The sound, by the way, as on all the Stevie Wonder albums, is a lovely, full, punchy Motown stereo. It is a most enjoyable listen. Whereas My Cherie Amour had seemed to be a bit of a "treading water" album, this one was far more "on it", so to speak.
Where I'm Coming From (1971)
Look Around/Do Yourself A Favour/Think Of Me As Your Soldier/Something Out Of The Blue/If You Really Love Me/I Wanna Talk To You/Take Up A Course In Happiness/Never Dreamed You'd Leave In Summer/Sunshine In Their Eyes
Whereas Signed, Sealed, Delivered from the previous year had signposted Stevie Wonder's desire to break out from the shackles of the Motown hit factory conveyor belt and release "proper albums" of adult music covering adult themes, this was the album that really saw the true change
The album kicks off with the semi-funky introductory, socially-conscious track of Look Around, featuring Stevie's now trademark clavinet. This is developed even more on the funkiest track he had released thus far, the barnstormingly down 'n' dirty Do Yourself A Favor, which has huge hints of the multi-instrumentalist numbers he would lay down on the decade's subsequent offerings. It is the direct forefather of material like You Haven't Done Nothin' and even I Ain't Gonna Stand For It. Check out that swirling organ sound and pounding drum sound. At over six minutes, this was not the sort of song he was releasing only two years earlier. The standard twelve-track album had now turned into a nine-track one. Think Of Me As Your Soldier is a typical, slow tempo Wonder ballad of the sort he would do so much in the next ten to fifteen years.

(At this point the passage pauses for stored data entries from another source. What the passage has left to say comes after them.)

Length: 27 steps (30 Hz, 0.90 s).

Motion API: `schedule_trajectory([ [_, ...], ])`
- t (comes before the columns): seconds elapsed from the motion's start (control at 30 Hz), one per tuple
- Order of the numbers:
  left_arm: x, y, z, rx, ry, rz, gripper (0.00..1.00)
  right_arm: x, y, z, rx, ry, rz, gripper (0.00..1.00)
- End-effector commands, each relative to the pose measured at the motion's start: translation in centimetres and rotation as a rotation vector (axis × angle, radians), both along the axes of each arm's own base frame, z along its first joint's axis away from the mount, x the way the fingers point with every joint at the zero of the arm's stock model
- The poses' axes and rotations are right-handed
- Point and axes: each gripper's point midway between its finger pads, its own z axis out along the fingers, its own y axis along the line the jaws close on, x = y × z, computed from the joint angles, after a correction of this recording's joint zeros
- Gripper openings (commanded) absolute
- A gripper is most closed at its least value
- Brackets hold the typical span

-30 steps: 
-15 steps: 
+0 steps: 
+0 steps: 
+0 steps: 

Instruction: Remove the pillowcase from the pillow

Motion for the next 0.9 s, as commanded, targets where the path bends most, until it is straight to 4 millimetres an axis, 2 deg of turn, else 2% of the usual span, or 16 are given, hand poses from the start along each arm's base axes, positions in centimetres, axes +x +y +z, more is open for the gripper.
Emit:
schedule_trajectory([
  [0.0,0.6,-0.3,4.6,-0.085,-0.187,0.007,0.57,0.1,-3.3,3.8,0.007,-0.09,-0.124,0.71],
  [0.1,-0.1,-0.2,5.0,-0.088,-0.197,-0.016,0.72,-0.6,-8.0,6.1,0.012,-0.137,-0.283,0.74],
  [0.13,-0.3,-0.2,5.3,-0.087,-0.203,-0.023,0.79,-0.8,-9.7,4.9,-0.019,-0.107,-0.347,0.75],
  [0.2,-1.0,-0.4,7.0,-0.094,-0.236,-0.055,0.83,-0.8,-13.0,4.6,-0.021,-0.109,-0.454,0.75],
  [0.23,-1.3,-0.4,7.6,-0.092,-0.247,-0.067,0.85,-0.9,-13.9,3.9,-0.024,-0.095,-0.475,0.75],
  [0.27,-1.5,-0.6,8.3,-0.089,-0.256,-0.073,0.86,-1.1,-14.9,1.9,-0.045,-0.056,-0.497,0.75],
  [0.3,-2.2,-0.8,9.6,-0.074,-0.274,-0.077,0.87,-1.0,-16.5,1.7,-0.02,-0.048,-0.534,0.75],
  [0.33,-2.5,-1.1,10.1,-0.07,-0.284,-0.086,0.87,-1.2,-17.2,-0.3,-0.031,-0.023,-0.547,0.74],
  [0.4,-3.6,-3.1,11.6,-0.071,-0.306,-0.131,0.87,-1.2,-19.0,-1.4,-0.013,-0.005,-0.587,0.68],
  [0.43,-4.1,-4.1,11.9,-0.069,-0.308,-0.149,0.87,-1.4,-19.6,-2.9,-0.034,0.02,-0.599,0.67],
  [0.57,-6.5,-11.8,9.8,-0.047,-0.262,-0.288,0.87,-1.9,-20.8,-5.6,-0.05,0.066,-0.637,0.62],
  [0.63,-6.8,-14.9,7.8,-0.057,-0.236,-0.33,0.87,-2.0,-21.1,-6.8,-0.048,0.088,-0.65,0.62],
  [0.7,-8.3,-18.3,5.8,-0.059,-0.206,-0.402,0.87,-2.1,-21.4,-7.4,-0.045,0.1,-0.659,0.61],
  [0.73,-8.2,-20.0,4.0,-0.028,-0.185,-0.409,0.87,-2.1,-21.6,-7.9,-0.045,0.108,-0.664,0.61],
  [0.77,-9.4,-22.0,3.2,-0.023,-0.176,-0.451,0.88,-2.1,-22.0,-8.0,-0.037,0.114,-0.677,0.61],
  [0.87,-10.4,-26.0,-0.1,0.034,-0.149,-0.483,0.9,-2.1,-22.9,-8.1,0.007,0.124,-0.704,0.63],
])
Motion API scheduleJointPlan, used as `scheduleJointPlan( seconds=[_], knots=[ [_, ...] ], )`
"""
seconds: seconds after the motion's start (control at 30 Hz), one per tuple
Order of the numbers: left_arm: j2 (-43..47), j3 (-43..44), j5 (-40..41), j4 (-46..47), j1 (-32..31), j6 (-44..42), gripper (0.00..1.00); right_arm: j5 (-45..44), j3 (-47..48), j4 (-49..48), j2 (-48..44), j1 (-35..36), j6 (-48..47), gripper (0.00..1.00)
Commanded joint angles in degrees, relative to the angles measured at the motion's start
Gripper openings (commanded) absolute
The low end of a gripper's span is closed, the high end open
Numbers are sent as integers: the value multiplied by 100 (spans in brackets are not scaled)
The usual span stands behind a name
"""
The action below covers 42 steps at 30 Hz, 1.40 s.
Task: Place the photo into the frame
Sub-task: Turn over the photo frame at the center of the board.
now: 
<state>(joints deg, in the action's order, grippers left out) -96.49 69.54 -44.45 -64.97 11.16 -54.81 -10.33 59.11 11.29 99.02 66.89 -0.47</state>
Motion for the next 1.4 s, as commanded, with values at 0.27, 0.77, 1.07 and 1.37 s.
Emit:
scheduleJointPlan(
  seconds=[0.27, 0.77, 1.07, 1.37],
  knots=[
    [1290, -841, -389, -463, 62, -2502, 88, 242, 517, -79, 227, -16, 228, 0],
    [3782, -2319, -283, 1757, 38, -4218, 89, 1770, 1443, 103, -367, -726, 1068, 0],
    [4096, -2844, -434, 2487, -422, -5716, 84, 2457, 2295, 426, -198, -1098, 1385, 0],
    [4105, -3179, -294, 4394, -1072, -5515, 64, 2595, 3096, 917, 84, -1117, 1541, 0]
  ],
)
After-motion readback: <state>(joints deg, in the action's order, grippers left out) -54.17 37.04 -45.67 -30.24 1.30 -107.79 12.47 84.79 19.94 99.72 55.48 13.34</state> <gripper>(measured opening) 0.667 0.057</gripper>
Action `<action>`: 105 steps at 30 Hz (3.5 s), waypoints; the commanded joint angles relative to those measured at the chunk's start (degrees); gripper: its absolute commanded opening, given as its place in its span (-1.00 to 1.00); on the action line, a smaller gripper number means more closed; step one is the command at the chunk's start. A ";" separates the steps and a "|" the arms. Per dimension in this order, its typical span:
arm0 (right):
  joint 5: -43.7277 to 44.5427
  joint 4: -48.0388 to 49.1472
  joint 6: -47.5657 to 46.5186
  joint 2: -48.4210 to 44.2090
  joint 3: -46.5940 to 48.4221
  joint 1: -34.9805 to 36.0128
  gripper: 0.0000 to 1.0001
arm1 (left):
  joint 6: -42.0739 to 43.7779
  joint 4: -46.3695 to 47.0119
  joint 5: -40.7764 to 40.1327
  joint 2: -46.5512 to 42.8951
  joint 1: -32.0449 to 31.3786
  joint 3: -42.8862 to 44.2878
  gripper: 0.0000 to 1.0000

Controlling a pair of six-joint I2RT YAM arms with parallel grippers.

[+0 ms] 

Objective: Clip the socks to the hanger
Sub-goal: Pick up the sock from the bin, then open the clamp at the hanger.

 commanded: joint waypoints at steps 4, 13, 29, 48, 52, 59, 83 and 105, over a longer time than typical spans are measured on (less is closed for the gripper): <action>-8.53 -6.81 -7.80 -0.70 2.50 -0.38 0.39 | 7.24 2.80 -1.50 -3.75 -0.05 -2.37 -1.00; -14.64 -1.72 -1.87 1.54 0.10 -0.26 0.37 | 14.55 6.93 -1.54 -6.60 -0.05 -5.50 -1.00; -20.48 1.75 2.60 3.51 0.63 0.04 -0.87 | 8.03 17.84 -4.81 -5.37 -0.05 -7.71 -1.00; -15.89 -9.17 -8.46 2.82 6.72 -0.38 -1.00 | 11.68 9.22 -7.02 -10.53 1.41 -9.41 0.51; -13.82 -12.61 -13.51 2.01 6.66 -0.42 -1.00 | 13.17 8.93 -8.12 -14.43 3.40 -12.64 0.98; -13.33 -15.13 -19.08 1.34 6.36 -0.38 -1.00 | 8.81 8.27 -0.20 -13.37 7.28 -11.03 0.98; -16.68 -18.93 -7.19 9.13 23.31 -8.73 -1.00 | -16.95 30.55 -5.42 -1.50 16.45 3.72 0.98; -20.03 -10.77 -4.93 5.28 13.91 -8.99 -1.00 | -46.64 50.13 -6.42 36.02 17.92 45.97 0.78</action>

Something Out Of The Blue is a reflective, almost sombre, romantic song. Totally uncommercial. Sumptuously orchestrated. Very "adult". If You Really Love Me was the hit single from the album - a jaunty, brass-driven number that is interspersed with some slow tempo typical Wonder ballad-like passages. It is catchy and enjoyable. I Wanna Talk To You is a bluesy piece with Wonder trying to sound like an old blues man. It is quirkily appealing, but certainly an acquired taste that wouldn't appeal to the For Once In My Life market. It rambles on far too long, though, it has to be said.
Take Up A Course In Happiness is a bit of an oddity, A strange, jolly, sixties-style show number that pretty much defies description. It lies pretty incongruously with the rest of the album's material. Fair play to Stevie, however, as he tried to produce albums of varied material. Berry Gordy must have been incandescent. Don't mess with the formula? Stevie and Marvin Gaye were ripping it up and throwing it in the bin.
The album gets back on track with the dignified beauty of Never Dreamed You'd Leave In Summer and concludes with another sumptuous ballad in the lengthy Sunshine In Their Eyes. It also featured a children's choir chorus and some upbeat, jazzy interjections. Quite adventurous stuff. I have to say that apart from If You Really Love Me, this was an utterly uncommercial album that must have mystified buyers at the time. It definitely set the trend for Wonder's subsequent seventies material. It does sound a bit unfulfilled, though, and not quite the finished article, one not quite sure of its direction. Very much a "work in progress" album from an artist finding his new direction.